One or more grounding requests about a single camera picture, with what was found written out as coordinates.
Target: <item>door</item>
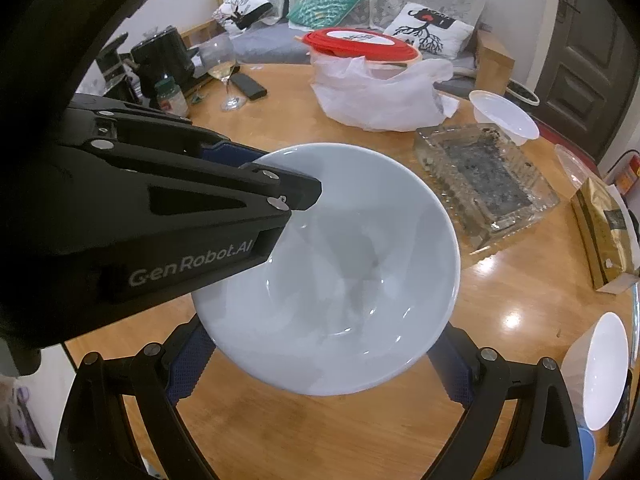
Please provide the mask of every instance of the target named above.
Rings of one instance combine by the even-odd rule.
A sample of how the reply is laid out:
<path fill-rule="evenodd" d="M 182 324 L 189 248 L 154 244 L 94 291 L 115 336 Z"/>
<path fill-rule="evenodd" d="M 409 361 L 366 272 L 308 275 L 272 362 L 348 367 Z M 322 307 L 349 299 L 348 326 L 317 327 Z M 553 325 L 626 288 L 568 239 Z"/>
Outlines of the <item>door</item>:
<path fill-rule="evenodd" d="M 559 0 L 533 115 L 599 162 L 637 70 L 638 49 L 606 0 Z"/>

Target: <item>door handle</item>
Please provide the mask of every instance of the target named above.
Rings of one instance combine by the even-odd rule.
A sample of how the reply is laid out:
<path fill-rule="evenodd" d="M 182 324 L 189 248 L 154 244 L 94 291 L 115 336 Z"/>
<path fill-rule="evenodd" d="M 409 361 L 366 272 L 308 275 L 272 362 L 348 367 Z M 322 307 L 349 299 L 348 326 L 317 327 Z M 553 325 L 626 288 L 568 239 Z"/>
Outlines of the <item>door handle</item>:
<path fill-rule="evenodd" d="M 577 12 L 578 14 L 580 14 L 580 9 L 578 9 L 578 7 L 572 6 L 572 4 L 569 3 L 569 0 L 560 0 L 560 3 L 566 5 L 570 9 L 572 9 L 575 12 Z"/>

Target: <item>gold package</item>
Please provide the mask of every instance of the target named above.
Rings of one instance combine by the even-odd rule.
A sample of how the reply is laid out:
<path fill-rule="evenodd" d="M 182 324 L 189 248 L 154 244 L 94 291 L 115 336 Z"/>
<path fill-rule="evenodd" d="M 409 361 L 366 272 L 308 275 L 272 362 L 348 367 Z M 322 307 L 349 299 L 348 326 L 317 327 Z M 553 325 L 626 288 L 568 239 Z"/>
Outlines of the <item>gold package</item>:
<path fill-rule="evenodd" d="M 589 177 L 571 199 L 578 221 L 593 288 L 619 294 L 636 281 L 625 218 L 599 178 Z"/>

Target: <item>black phone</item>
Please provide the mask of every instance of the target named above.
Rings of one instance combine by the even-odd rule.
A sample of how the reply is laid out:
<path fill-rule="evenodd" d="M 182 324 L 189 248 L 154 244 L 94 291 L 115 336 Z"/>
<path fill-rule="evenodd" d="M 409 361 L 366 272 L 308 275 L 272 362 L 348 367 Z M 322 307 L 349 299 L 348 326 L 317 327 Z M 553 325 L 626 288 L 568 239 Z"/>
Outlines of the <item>black phone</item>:
<path fill-rule="evenodd" d="M 236 73 L 232 74 L 229 80 L 236 85 L 239 91 L 247 96 L 249 101 L 255 101 L 260 97 L 267 95 L 267 89 L 260 83 L 254 81 L 247 74 Z"/>

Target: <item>green cap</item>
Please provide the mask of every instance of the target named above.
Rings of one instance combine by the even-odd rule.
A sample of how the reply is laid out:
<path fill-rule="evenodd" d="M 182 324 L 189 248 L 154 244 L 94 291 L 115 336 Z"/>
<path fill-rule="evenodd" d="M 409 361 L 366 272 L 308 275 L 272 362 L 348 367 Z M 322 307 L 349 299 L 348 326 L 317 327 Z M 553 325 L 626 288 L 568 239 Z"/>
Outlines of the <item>green cap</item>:
<path fill-rule="evenodd" d="M 158 81 L 154 86 L 156 87 L 156 92 L 158 94 L 167 94 L 174 88 L 175 79 L 173 76 L 166 76 Z"/>
========
» What you should do
Reproduce all of the entries above word for word, but leave out their pictures.

» Task output
One or more grounding requests about a single camera picture, with what was found written out as coordinates.
Target: <item>door</item>
Please provide the mask of every instance of the target named above.
Rings of one instance combine by the even-odd rule.
A sample of how the reply is laid out:
<path fill-rule="evenodd" d="M 182 324 L 189 248 L 154 244 L 94 291 L 115 336 Z"/>
<path fill-rule="evenodd" d="M 409 361 L 366 272 L 308 275 L 272 362 L 348 367 Z M 322 307 L 349 299 L 348 326 L 317 327 Z M 553 325 L 626 288 L 568 239 Z"/>
Outlines of the <item>door</item>:
<path fill-rule="evenodd" d="M 559 0 L 533 115 L 599 162 L 637 70 L 638 49 L 606 0 Z"/>

Target: <item>door handle</item>
Please provide the mask of every instance of the target named above.
Rings of one instance combine by the even-odd rule.
A sample of how the reply is laid out:
<path fill-rule="evenodd" d="M 182 324 L 189 248 L 154 244 L 94 291 L 115 336 Z"/>
<path fill-rule="evenodd" d="M 409 361 L 366 272 L 308 275 L 272 362 L 348 367 Z M 322 307 L 349 299 L 348 326 L 317 327 Z M 553 325 L 626 288 L 568 239 Z"/>
Outlines of the <item>door handle</item>:
<path fill-rule="evenodd" d="M 577 12 L 578 14 L 580 14 L 580 9 L 578 9 L 578 7 L 572 6 L 572 4 L 569 3 L 569 0 L 560 0 L 560 3 L 566 5 L 570 9 L 572 9 L 575 12 Z"/>

Target: <item>gold package</item>
Please provide the mask of every instance of the target named above.
Rings of one instance combine by the even-odd rule.
A sample of how the reply is laid out:
<path fill-rule="evenodd" d="M 182 324 L 189 248 L 154 244 L 94 291 L 115 336 Z"/>
<path fill-rule="evenodd" d="M 409 361 L 366 272 L 308 275 L 272 362 L 348 367 Z M 322 307 L 349 299 L 348 326 L 317 327 Z M 553 325 L 626 288 L 568 239 Z"/>
Outlines of the <item>gold package</item>:
<path fill-rule="evenodd" d="M 589 177 L 571 199 L 578 221 L 593 288 L 619 294 L 636 281 L 625 218 L 599 178 Z"/>

Target: <item>black phone</item>
Please provide the mask of every instance of the target named above.
Rings of one instance combine by the even-odd rule.
A sample of how the reply is laid out:
<path fill-rule="evenodd" d="M 182 324 L 189 248 L 154 244 L 94 291 L 115 336 Z"/>
<path fill-rule="evenodd" d="M 409 361 L 366 272 L 308 275 L 272 362 L 348 367 Z M 322 307 L 349 299 L 348 326 L 317 327 Z M 553 325 L 626 288 L 568 239 Z"/>
Outlines of the <item>black phone</item>:
<path fill-rule="evenodd" d="M 236 73 L 232 74 L 229 80 L 236 85 L 239 91 L 247 96 L 249 101 L 255 101 L 260 97 L 267 95 L 267 89 L 260 83 L 254 81 L 247 74 Z"/>

Target: <item>green cap</item>
Please provide the mask of every instance of the target named above.
Rings of one instance combine by the even-odd rule.
A sample of how the reply is laid out:
<path fill-rule="evenodd" d="M 182 324 L 189 248 L 154 244 L 94 291 L 115 336 Z"/>
<path fill-rule="evenodd" d="M 409 361 L 366 272 L 308 275 L 272 362 L 348 367 Z M 322 307 L 349 299 L 348 326 L 317 327 Z M 553 325 L 626 288 L 568 239 Z"/>
Outlines of the <item>green cap</item>:
<path fill-rule="evenodd" d="M 158 81 L 154 86 L 156 87 L 156 92 L 158 94 L 167 94 L 174 88 L 175 79 L 173 76 L 166 76 Z"/>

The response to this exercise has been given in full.